Transfer Learning and Domain Adaptation#

Note

We will use the abbreviation TL for transfer learning.

Note

We will use the abbreviation DA for domain adaptation.

When do we need TL/DA?#

Suppose that you are born and raised in the US, you’ve not learned a foreign language, and you’ve never been to another country. Now all of a sudden you are thrown into a small town in Russia, what would you think?

Machine learning models feel the same way when you feed them completely different inputs. For example, when a model has only seen MNIST digits, but now you’re asking it to classify Full-HD, colorful, picturesque printed numbers taken from a photo, it’s no wonder that your model decides not to work.

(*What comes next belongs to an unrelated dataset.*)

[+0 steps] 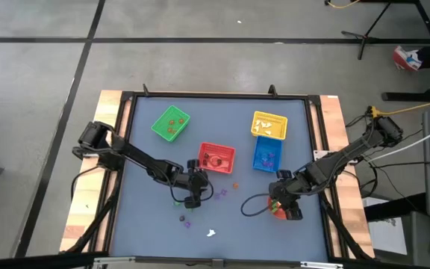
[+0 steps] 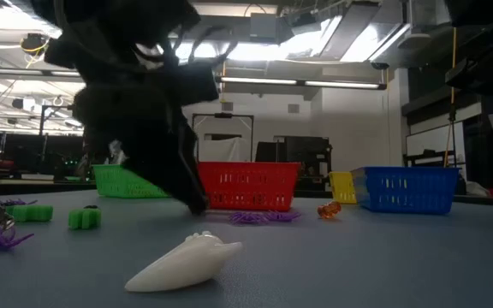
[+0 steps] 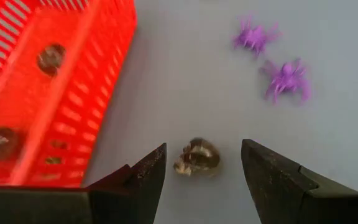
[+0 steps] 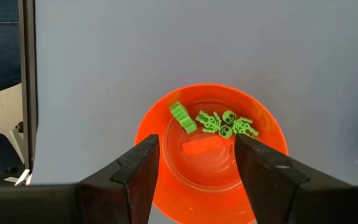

However, those Full-HD numbers are still numbers right? Sure they have something in common with MNIST? Indeed, the same number 1 share some traits and the same number 2 also are roughly similar (just like Russian and English, they are both from humans). But it’s still different enough that the machine learning model decides to give up.

TL/DA aims to solve that. What TL/DA tries to do, is to make a model work across several similar environments that are different. By applying techniques in TL/DA, a model can perform better in not-so-similar-but-arguably-the-same environments, compared to the the environment where the model is trained.

Different techniques in TL/DA.#

Most TL/DA methods fall in one of the following three categories.

Discrepancy-based methods.#

Discrepancy-based methods utilize a feature-extractor and a very simple classifier. Those methods try to align the statistical measures of features of different domains.

For example, we have a text feature-extractor, trained on news. Suppose that when reading from news, the mean of the features is \( \mu \) and the stddev \( \sigma \). When reading from medical documents, the mean of the features is \( \mu' \) and the stddev \( \sigma' \). A discrepancy-based method basically rescales the features extracted from the feature-extractor \( x' \) to \( \frac{\sigma}{\sigma'} (x' - \mu') + \mu \). And then pass the rescaled features through the classifier.

Adversarial-based methods.#

Adversarial-based methods utilize a feature-extractor and a discriminator. Those methods aim to train a feature-extractor that extract features that are common to different domains.

For example, we have an audio feature-extractor. When training on classical music and funk, both types are encoded into a feature vector, and the discriminator’s job is to tell apart classical music and funk. And we train it like a GAN.

Reconstruction-based methods.#

Reconstruction-based methods try to utilize one encoder and multiple decoders. Those methods try to encode features that can be reconstructed by different decoders onto different domains.

For example, we have an mammal image encoder, but an gorilla decoder and a monkey decoder. During training, the encoder tries to encode both images from gorilla domain, and monkey domain. The gorilla decoder would try to decode the gorilla images’ features into gorillas, and the monkey decoder would try to decode the monkey images’ features into monkeys.